Für die Gerichtskosten haften nur die Erben nach § 24 Nr. 2, 3 GNotKG, sprich der Nachlass. Für die Gerichtskosten einer Nachlasspflegschaft kann also nicht etwa derjenige herangezogen werden, auf dessen Betreiben hin die Nachlasspflegschaft angeordnet wurde.

Vergütung des Nachlasspflegers

Eine Nachlasspflegschaft löst aber nicht nur beim Nachlassgericht Kosten aus.

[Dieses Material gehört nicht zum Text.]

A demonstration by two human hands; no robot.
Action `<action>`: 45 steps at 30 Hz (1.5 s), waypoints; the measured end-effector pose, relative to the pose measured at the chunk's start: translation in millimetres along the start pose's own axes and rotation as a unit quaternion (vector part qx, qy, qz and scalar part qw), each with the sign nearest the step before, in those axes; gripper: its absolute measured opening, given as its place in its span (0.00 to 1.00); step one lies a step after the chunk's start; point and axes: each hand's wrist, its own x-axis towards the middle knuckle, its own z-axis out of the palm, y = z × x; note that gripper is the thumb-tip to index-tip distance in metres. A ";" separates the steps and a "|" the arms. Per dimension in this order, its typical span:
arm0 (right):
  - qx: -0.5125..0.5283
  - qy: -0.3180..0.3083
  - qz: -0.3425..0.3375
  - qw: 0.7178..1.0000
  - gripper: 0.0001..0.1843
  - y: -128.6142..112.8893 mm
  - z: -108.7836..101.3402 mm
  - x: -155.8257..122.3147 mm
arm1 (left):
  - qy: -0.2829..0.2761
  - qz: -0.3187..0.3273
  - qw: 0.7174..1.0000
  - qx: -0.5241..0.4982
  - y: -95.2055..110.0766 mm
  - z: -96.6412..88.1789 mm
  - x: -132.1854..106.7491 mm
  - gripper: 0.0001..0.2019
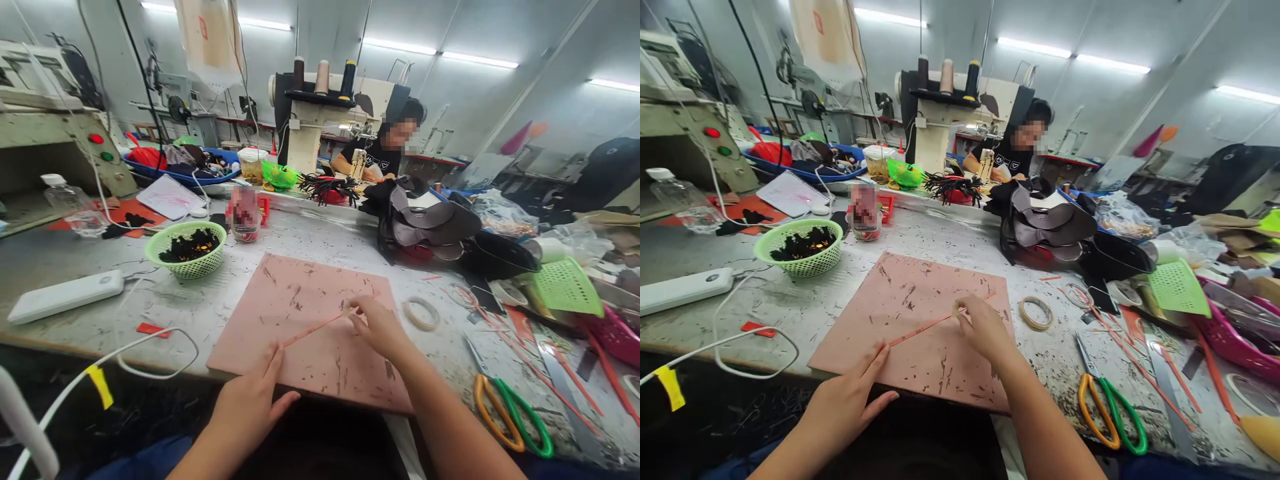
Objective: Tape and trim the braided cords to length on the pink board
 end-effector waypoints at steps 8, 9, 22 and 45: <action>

Vielmehr hat auch der vom Gericht eingesetzte Nachlasspfleger einen Anspruch auf eine angemessene Vergütung, §§ 1915 Abs. 1 S. 2, 1836 Abs. 1 BGB.

Die Höhe dieser Vergütung soll sich „nach den für die Führung der Pflegschaftsgeschäfte nutzbaren Fachkenntnissen des Pflegers sowie nach dem Umfang und der Schwierigkeit der Pflegschaftsgeschäfte“ richten.

Es kommt demnach bei der Bemessung der zutreffenden Vergütung eines Nachlasspflegers nie alleine auf den zeitlichen Aufwand an, den der Pfleger zur Erledigung seiner Arbeiten treiben muss. Vielmehr kann eine einschlägige Ausbildung und spezielle Fachkenntnisse des Pflegers seinen Vergütungsanspruch ebenso nach oben treiben, wie die Komplexität des zu verwaltenden Nachlasses.